Saturday, October 27, 2007

Brad Mehldau, Basel, October 26, 2007

For his second encore last night in Basel, Brad Mehldau began with some playing that sounded like "Mehldau does stride piano," his left hand managing to get into a stride rhythm while still doing what it does best: arpeggiating chords in rapid swirls of notes, rather than playing all the notes of the chord at once, as a standard stride rhythm would do. (Is there a term for that? Playing a chord "normally," so to speak, rather than with arpeggios?) Then out came the head: "Monk's Dream." And what a version followed: solo piano, first developing the bluesy stride playing, then becoming more like a ballad before moving into the swirling kaleidoscope of sound that is Mehldau's specialty.

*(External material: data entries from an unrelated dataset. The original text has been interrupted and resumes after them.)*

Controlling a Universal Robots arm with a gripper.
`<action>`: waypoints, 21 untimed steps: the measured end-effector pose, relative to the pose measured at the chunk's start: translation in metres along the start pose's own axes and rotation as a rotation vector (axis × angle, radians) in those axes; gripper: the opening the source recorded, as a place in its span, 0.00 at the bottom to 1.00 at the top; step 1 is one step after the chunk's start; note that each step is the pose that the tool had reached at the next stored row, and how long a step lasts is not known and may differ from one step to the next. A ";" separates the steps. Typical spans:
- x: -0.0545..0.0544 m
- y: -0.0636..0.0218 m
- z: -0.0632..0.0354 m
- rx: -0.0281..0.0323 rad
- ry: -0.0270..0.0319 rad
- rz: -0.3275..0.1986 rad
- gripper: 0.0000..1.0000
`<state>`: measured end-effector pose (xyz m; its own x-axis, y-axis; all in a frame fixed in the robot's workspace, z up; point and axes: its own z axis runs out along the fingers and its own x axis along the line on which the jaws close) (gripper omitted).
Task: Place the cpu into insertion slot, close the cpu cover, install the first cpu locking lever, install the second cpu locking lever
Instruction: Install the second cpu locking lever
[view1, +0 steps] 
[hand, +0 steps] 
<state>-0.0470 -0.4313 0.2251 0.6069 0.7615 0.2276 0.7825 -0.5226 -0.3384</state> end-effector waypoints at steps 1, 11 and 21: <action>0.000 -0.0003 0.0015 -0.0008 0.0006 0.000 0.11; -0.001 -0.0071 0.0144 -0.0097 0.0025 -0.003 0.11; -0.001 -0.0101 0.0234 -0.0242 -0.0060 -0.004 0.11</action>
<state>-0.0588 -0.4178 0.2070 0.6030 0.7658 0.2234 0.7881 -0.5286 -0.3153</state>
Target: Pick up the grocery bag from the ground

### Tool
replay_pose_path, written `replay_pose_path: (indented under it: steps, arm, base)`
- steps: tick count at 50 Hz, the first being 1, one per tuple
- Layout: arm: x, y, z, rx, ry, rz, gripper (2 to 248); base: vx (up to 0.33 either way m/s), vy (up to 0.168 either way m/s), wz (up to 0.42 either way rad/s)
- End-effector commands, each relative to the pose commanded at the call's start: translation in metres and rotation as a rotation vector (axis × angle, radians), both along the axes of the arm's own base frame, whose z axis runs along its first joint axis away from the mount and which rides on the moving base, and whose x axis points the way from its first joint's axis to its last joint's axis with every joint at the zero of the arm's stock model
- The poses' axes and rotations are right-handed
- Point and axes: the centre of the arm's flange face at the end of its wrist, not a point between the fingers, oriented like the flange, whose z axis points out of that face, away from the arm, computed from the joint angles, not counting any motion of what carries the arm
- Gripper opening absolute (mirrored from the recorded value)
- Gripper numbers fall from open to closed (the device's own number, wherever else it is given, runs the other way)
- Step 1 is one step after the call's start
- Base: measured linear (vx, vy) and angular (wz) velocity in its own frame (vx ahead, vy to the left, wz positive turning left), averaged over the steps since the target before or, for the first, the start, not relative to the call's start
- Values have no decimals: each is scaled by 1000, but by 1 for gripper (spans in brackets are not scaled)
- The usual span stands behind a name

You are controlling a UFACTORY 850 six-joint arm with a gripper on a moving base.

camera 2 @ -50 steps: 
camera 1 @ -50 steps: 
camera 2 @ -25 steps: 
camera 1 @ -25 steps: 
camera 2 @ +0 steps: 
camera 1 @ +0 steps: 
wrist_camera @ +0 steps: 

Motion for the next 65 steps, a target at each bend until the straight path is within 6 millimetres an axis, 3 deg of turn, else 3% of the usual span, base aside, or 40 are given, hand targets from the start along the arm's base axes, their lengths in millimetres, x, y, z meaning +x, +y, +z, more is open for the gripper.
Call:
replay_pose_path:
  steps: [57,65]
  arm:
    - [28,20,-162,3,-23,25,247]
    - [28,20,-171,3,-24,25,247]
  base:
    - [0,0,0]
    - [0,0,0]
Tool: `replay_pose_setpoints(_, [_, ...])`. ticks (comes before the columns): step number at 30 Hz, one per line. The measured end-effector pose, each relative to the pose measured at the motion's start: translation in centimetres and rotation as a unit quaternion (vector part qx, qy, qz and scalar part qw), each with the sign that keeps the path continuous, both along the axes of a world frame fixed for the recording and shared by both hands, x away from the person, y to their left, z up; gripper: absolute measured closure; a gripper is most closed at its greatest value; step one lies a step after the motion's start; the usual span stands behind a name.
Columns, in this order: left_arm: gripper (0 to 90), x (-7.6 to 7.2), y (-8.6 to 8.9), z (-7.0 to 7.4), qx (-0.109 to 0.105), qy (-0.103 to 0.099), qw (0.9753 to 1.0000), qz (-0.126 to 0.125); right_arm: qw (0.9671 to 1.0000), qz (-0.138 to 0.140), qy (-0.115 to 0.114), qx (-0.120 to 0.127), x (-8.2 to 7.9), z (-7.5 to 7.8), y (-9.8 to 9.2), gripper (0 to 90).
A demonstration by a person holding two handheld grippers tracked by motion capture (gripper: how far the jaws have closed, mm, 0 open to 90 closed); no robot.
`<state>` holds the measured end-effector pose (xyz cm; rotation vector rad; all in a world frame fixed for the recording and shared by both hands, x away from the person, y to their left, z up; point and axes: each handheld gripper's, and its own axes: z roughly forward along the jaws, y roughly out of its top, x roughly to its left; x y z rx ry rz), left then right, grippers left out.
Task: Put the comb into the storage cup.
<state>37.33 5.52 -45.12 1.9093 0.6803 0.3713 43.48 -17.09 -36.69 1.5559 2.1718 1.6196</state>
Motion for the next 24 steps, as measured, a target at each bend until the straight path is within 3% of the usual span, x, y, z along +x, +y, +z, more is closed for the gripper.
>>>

That was one of the highlights for me. As Mehldau did not announce any of the tunes, there were only two other tunes I was sure about: Billy Joel's "New York State of Mind" (stately and elegant) and the final encore, "Mother Nature's Son," moving from beautiful highlighting of the melody to vary playful soloing. I was pretty sure I heard Radiohead's "Exit Music" in there, too.

Thursday, October 25, 2007

Mehldau in Basel tomorrow night

As I mentioned a few months ago, I'll be getting to see Brad Mehldau solo in Basel tomorrow night. Here's Brad solo, the only video of him on youtube without either his trio or Pat Metheny! Unfortunately, this cuts off rather abruptly. Oh well.



"Dear Prudence" is a tune that also always makes me think of Jerry Garcia, who used to play such soaring versions of it with the Jerry Garcia Band.

Perhaps I should also mention that the duo CD Mehldau recorded with Metheny is beautiful.

Wednesday, October 24, 2007

Hedges plays Bach

Here's Michael Hedges again, this time playing the prelude to the first Bach cello suite, one of the most beautiful pieces of music I have ever heard (and one I played on classical guitar at my daughter Sara's baptism last year).

It's so sad that Michael talks about driving safely after the concert, given that he died in a car accident. Drive safely, folks.

Friday, October 19, 2007

Hurray for Pete Stark

Let's hear it for Pete Stark:

"But President Bush’s statements about children’s health shouldn’t be taken any more seriously than his lies about the war in Iraq. The truth is that Bush just likes to blow things up. In Iraq, in the United States and in Congress." (Thanks to Dan Savage for this.)



Ornette Coleman Anthology

Back in May, I made a list of my favorite jazz compositions, and in it, discussing Thelonious Monk's "Epistrophy," I mentioned Alexander von Schlippenbach's triple CD Monk's Casino, the only recording I know of that includes every known Monk composition. It's a brilliant CD, released by the wonderful Zurich label Intakt Records.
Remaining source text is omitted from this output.